La Story Donovan

par Arnaud Hubert

donovan428
En 1964, ces notes résonnent dans un studio non pas américain mais anglais.



La voix si proche de Bob Dylan, la nouvelle star du folk amerloque est celle de Donovan, un jeune écossais de 19 ans drôlement doué qui a tout pour réussir aux Etats-Unis. Bien sûr ce Catching in the wind évoque beaucoup le Blowing in the wind de Dylan. Excepté une chose, Donovan joue drôlement mieux de sa guitare que Dylan.

Il en utilise tous les sons, comme un homme-orchestre, du coup, sa musique semble beaucoup plus variée que celle du nouveau maître. Pour qui a tendance à trop croire la presse, Dylan n’a pas si mauvais caractère qu’on ne le dit. Ainsi lors d’un de ses séjours à Londres, il rencontre Donovan à son hôtel. Il dira même que c’est un chouette gars, il m’a joué ses chansons, je l’aime bien.

Les Anglais aussi puisqu’en cette année 1965, trois des 45 tours de Donovan sont en tête des charts.
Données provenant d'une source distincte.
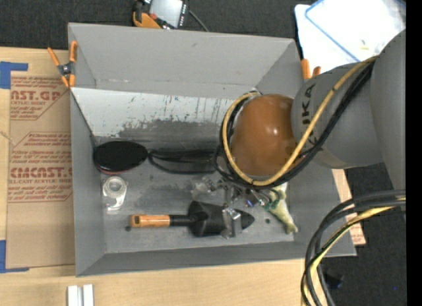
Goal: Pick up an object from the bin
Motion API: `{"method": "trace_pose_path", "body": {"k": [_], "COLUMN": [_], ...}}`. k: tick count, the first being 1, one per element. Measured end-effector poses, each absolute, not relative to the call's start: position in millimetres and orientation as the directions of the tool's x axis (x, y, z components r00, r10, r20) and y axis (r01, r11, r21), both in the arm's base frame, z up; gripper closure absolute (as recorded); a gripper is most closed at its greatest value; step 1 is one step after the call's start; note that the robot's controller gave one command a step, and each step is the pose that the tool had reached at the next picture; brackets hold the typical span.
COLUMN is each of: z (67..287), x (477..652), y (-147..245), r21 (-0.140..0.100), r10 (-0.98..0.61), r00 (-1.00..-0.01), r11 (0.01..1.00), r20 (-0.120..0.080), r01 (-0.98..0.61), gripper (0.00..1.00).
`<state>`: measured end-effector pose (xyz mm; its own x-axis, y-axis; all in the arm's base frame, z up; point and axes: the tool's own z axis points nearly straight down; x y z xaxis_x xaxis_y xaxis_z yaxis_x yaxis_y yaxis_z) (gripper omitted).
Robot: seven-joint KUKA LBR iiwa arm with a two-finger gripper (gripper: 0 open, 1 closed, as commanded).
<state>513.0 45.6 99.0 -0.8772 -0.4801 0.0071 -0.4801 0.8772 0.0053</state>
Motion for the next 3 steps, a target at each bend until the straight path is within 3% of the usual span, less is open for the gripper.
{"method": "trace_pose_path", "body": {"k": [1, 2, 3], "z": [71, 71, 71], "x": [487.3, 501.7, 501.7], "y": [46, 44, 44], "r21": [-0.006, 0.004, 0.004], "r10": [-0.249, -0.145, -0.145], "r00": [-0.968, -0.989, -0.989], "r11": [0.968, 0.989, 0.989], "r20": [-0.020, 0.004, 0.004], "r01": [-0.249, -0.145, -0.145], "gripper": [0.00, 1.00, 1.00]}}
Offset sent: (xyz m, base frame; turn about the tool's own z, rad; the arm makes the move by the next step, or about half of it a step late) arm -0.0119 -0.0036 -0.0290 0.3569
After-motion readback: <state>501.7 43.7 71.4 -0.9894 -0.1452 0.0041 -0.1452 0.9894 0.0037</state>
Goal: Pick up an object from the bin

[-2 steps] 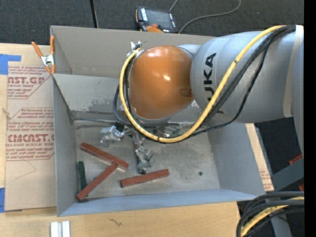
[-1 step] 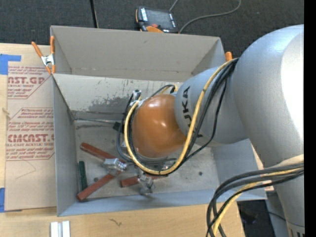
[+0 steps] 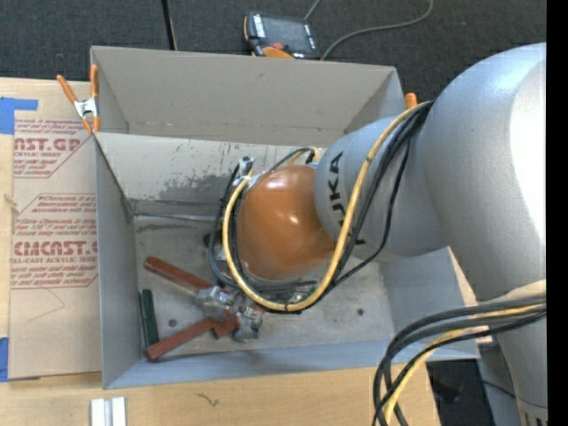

Il y rejoint ceux des Beatles et des Stones qu’il ne tarde pas à fréquenter par l’intermédiaire de leur leader Brian Jones.

Ce jeune prodige fréquente d’ailleurs stars du rock comme jack Bruce de Cream ainsi que deux futurs Led Zeppelin : Jimmy Page et John Paul Jones.

Ce dernier va d’ailleurs lui arranger un de ses plus grands tubes mondiaux, Mellow Yellow. Il n’est pas venu seul ce jour-là en studio, Paul McCartney est aussi là pour assurer les chœurs. Tout ce joyeux monde qui forme le Swinging London, en 1966-67 plonge alors dans le psychédélique et le mouvement hippie.

Donovan est de tous les coups, notamment du fameux voyage en Inde à Rishikesh chez le Maharishi Mahesh Yogi. C’est là, au cours de ces séances de méditation transcendantale que Donovan apprend à Paul McCartney et John Lennon le fingerpicking, cette façon si singulière de pincer les cordes. Les deux Beatles l’utiliseront sur quatre titres du double blanc.

Star aux Etats-Unis et en Europe, Donovan se perdra un peu dans la musique hippie et ne trouvera pas sa place dans les différents courants musicaux majeurs des années 70 du glam rock au punk en passant par le progressif et le hard rock.

Vous le voyez, bon camarade des plus grands influenceurs de la musique populaire, Donovan a fortement contribué à la pop des années 60 et 70.

Ainsi en 1966, Paul McCartney débarque-t-il dans sa rue avec sa mini qu’il gare au milieu, laissant les portières ouvertures pour laisser passer la musique. Il travaille sur le texte de Yellow Submarine. Il cale sur une ligne : il ne trouve pas les mots justes. Essaie « Sky of blue, sea of green ».

Comme Dylan, Donovan a aussi beaucoup été chanté par les autres. Ainsi cette chanson qu’il comptait donner à Jimi Hendrix en 1967, il va au dernier moment être convaincu par son producteur de l’enregistrer lui-même, lui valant un nouveau tube. Un titre sur lequel jouent trois futurs LedZep.

Quant à son Mellow Yellow, le 45 tours s’est vendu à sa sortie aux Etats-Unis à 1 million d’exemplaires.